--- WHAT THE TASK REQUIRES ---
Your job is to return each record exactly, minus any pictures.

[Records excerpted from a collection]
■ ■ ■ ■
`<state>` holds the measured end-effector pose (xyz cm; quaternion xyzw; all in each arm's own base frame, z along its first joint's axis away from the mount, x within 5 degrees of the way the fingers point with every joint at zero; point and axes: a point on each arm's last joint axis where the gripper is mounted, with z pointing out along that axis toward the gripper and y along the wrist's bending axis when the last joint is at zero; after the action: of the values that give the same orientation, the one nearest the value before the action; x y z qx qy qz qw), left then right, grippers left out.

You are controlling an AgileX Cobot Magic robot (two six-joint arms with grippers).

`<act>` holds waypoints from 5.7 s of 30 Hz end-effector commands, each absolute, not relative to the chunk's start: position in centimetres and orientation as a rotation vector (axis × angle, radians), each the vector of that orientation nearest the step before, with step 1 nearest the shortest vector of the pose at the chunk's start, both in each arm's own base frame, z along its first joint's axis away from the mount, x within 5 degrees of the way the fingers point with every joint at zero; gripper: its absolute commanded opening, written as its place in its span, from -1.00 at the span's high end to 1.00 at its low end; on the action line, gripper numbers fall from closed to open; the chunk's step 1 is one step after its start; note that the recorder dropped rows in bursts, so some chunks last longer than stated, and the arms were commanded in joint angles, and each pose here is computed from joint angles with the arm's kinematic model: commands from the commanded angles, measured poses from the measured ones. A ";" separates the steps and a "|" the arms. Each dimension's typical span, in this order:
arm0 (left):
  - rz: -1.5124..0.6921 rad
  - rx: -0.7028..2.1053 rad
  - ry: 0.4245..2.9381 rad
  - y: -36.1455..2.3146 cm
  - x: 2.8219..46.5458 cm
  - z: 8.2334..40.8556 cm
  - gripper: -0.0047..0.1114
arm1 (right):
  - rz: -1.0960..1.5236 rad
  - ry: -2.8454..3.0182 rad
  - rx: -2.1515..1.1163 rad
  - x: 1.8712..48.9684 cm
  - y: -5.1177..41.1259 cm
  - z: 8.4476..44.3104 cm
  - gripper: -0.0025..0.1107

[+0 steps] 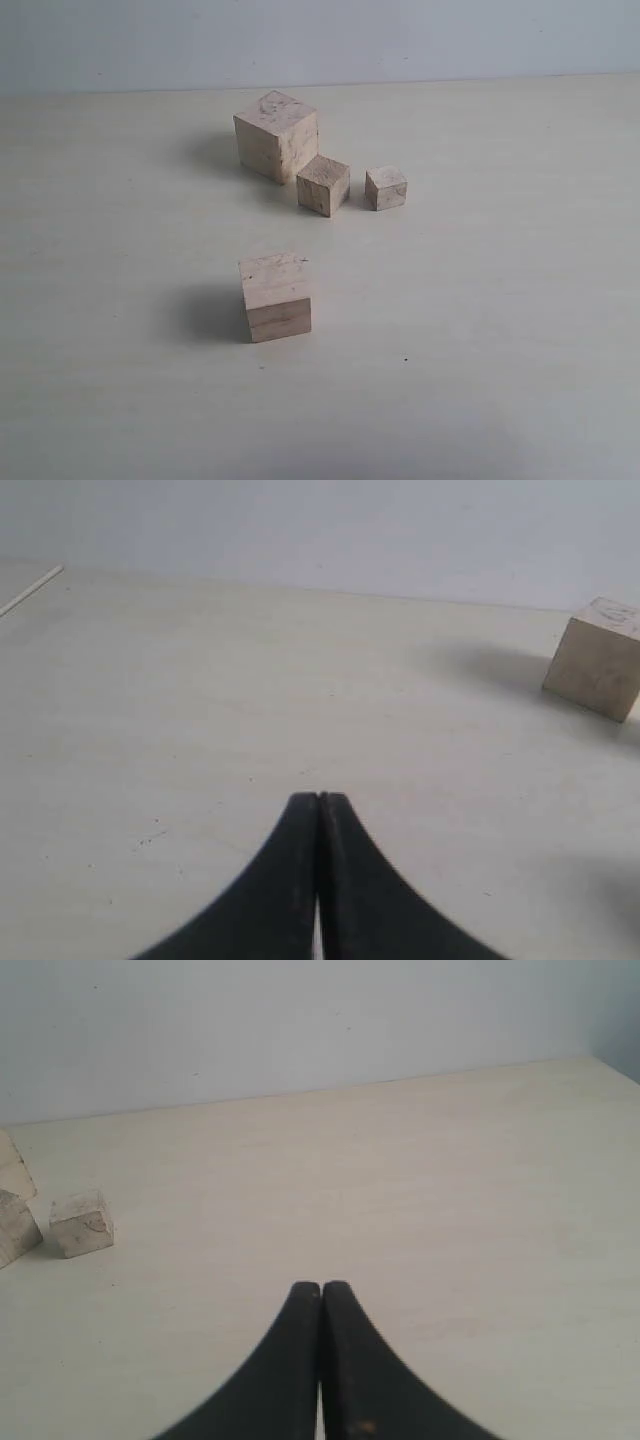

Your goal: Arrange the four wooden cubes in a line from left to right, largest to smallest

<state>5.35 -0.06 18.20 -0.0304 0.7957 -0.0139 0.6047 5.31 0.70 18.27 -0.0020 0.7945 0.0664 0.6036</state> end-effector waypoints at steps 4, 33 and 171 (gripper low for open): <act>-0.038 -0.068 1.835 -0.1 5.3 18.1 0.92 | 0.157 1.835 -0.007 5.3 0.7 18.2 0.96; -0.038 -0.068 1.835 -0.1 5.3 18.1 0.92 | 0.155 1.335 0.021 5.4 0.4 22.7 0.96; -0.038 -0.068 1.835 -0.1 5.3 18.1 0.92 | 1.070 1.608 -1.428 38.5 32.9 23.3 0.96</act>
<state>5.33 -0.06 18.14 -0.0302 0.7980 -0.0141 0.6017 40.48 31.81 20.56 -0.5268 0.6732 0.3760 0.3576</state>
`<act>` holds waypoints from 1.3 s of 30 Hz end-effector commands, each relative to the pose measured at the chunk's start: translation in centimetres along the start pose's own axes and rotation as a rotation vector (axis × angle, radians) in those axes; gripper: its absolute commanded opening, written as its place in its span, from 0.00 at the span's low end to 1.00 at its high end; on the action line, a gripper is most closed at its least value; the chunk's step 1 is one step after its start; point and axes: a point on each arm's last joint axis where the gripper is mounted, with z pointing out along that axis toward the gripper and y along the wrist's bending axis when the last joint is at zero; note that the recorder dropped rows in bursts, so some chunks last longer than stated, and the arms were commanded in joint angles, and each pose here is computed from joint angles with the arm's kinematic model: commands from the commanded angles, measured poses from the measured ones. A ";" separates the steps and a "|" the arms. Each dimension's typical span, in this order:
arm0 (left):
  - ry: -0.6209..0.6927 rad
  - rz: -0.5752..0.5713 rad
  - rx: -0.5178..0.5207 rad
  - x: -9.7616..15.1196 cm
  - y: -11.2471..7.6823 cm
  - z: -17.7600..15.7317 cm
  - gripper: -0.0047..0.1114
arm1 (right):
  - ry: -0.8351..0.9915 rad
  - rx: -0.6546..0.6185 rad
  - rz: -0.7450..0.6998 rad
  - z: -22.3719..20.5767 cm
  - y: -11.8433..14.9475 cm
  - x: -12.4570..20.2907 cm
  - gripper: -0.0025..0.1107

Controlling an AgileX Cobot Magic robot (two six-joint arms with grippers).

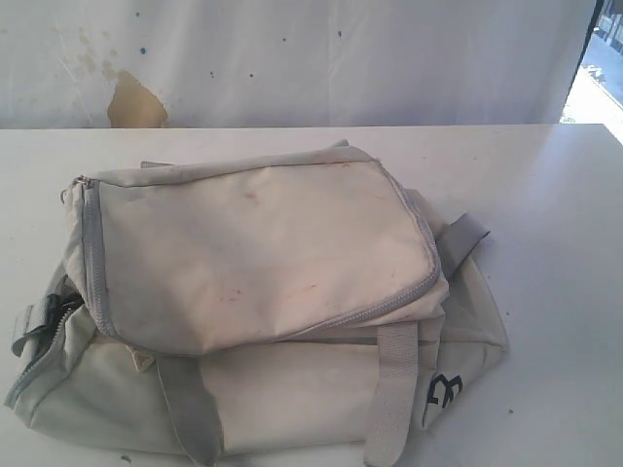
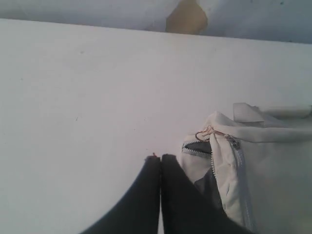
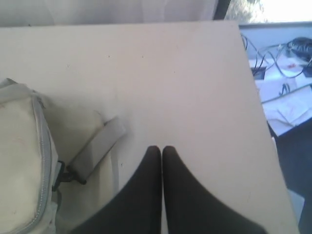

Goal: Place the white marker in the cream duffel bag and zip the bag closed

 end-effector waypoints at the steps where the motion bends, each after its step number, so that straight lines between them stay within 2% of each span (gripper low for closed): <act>1: -0.084 -0.013 0.013 0.8 0.1 -3.8 0.04 | -0.139 0.020 -0.054 -5.3 -0.5 0.9 0.02; 7: -0.223 -0.019 0.019 2.5 0.7 -9.1 0.04 | -0.320 0.051 -0.066 -12.4 -1.1 3.6 0.02; 8: -0.267 -0.020 0.022 3.2 0.8 -10.6 0.04 | -0.391 0.058 -0.069 -15.0 -1.2 4.9 0.02; 12: -0.363 0.022 0.021 4.7 1.1 -13.7 0.04 | -0.511 0.071 -0.073 -19.4 -1.5 8.0 0.02; 17: -0.523 0.017 0.023 9.5 1.9 -19.6 0.04 | -0.668 0.085 -0.056 -24.2 -1.7 14.0 0.02; 21: -0.652 0.039 0.019 14.4 2.5 -22.4 0.04 | -0.696 0.092 -0.057 -25.4 -1.8 18.8 0.02; 26: -0.762 0.052 0.019 20.3 2.9 -23.2 0.04 | -0.753 0.107 -0.061 -26.1 -1.8 24.0 0.02; 28: -0.794 0.050 0.027 21.4 2.9 -23.3 0.04 | -0.766 0.125 -0.058 -26.1 -1.9 25.0 0.02; 31: -0.781 0.059 0.037 21.2 2.8 -22.4 0.04 | -0.739 0.143 -0.057 -25.5 -2.1 24.9 0.02; 36: -0.892 0.055 0.065 19.7 2.3 -20.5 0.04 | -0.771 0.133 -0.064 -23.3 -1.9 23.7 0.02; 39: -0.878 0.052 0.070 19.1 2.0 -16.4 0.04 | -0.822 0.123 -0.064 -20.7 -1.6 22.3 0.02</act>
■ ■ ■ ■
--- WRITTEN REPLY ---
`<state>` holds the measured end-effector pose (xyz cm; quaternion xyzw; all in each arm's own base frame, z along its first joint's axis away from the mount, x within 5 degrees of the way the fingers point with every joint at zero; point and axes: a point on each arm's last joint axis where the gripper is mounted, with z pointing out along that axis toward the gripper and y along the wrist's bending axis when the last joint is at zero; after the action: of the values that give the same orientation, the one nearest the value before the action; x y z qx qy qz qw), left then right, grippers left out.

You are controlling an AgileX Cobot Magic robot (two six-joint arms with grippers).

`<act>` holds waypoints from 5.7 s of 30 Hz end-effector commands, each absolute, not relative to the chunk's start: position in centimetres and orientation as a rotation vector (axis × angle, radians), each the vector of that orientation nearest the step before, with step 1 nearest the shortest vector of the pose at the chunk's start, both in each arm's own base frame, z along its first joint's axis away from the mount, x within 5 degrees of the way the fingers point with every joint at zero; gripper: its absolute commanded opening, written as its place in its span, from -1.00 at the span's high end to 1.00 at its low end; on the action line, gripper numbers fall from closed to open; the chunk's step 1 is one step after its start; note that the recorder dropped rows in bursts, so some chunks last longer than stated, and the arms were commanded in joint angles, and each pose here is computed from joint angles with the arm's kinematic model: commands from the commanded angles, measured poses from the measured ones. A ";" separates the steps and a "|" the arms. Each dimension's typical span, in this order:
arm0 (left):
  - rz: -1.5124..0.6921 rad
  - rx: -0.7028..2.1053 rad
  - ry: 0.4245..2.9381 rad
  - y: -36.1455..2.3146 cm
  - x: 2.8219..46.5458 cm
  - z: 8.2334..40.8556 cm
  - gripper: -0.0047..0.1114
arm1 (right):
  - rz: -1.0960..1.5236 rad
  - ry: -2.8454..3.0182 rad
  - rx: -2.1515..1.1163 rad
  - x: 1.8712..48.9684 cm
  - y: -5.1177..41.1259 cm
  - z: 8.4476..44.3104 cm
  - gripper: -0.0025..0.1107

[+0 steps] 

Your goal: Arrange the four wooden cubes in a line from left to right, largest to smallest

<state>5.35 -0.06 18.20 -0.0304 0.7957 -0.0139 0.6047 5.31 0.70 18.27 -0.0020 0.7945 0.0664 0.6036</state> end-effector waypoints at steps 4, 33 and 171 (gripper low for open): <act>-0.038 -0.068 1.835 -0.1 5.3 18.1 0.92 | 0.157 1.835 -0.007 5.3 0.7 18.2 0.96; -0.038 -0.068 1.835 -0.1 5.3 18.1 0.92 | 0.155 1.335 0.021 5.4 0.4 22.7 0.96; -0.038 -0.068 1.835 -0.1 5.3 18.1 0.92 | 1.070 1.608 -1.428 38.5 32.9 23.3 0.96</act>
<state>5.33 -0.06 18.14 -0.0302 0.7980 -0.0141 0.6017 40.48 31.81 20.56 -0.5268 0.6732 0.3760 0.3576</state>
`<act>` holds waypoints from 1.3 s of 30 Hz end-effector commands, each relative to the pose measured at the chunk's start: translation in centimetres along the start pose's own axes and rotation as a rotation vector (axis × angle, radians) in those axes; gripper: its absolute commanded opening, written as its place in its span, from 0.00 at the span's low end to 1.00 at its high end; on the action line, a gripper is most closed at its least value; the chunk's step 1 is one step after its start; point and axes: a point on each arm's last joint axis where the gripper is mounted, with z pointing out along that axis toward the gripper and y along the wrist's bending axis when the last joint is at zero; note that the recorder dropped rows in bursts, so some chunks last longer than stated, and the arms were commanded in joint angles, and each pose here is computed from joint angles with the arm's kinematic model: commands from the commanded angles, measured poses from the measured ones. A ";" separates the steps and a "|" the arms. Each dimension's typical span, in this order:
arm0 (left):
  - ry: -0.6209..0.6927 rad
  - rz: -0.5752..0.5713 rad
  - rx: -0.5178..0.5207 rad
  - x: -9.7616..15.1196 cm
  - y: -11.2471..7.6823 cm
  - z: -17.7600..15.7317 cm
  - gripper: -0.0047..0.1114
arm1 (right):
  - ry: -0.8351..0.9915 rad
  - rx: -0.6546..0.6185 rad
  - rz: -0.7450..0.6998 rad
  - z: -22.3719..20.5767 cm
  - y: -11.8433..14.9475 cm
  - x: -12.4570..20.2907 cm
  - gripper: -0.0025..0.1107

Controlling an AgileX Cobot Magic robot (two six-joint arms with grippers).


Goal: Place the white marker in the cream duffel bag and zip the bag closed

 end-effector waypoints at the steps where the motion bends, each after its step number, so that straight lines between them stay within 2% of each span (gripper low for closed): <act>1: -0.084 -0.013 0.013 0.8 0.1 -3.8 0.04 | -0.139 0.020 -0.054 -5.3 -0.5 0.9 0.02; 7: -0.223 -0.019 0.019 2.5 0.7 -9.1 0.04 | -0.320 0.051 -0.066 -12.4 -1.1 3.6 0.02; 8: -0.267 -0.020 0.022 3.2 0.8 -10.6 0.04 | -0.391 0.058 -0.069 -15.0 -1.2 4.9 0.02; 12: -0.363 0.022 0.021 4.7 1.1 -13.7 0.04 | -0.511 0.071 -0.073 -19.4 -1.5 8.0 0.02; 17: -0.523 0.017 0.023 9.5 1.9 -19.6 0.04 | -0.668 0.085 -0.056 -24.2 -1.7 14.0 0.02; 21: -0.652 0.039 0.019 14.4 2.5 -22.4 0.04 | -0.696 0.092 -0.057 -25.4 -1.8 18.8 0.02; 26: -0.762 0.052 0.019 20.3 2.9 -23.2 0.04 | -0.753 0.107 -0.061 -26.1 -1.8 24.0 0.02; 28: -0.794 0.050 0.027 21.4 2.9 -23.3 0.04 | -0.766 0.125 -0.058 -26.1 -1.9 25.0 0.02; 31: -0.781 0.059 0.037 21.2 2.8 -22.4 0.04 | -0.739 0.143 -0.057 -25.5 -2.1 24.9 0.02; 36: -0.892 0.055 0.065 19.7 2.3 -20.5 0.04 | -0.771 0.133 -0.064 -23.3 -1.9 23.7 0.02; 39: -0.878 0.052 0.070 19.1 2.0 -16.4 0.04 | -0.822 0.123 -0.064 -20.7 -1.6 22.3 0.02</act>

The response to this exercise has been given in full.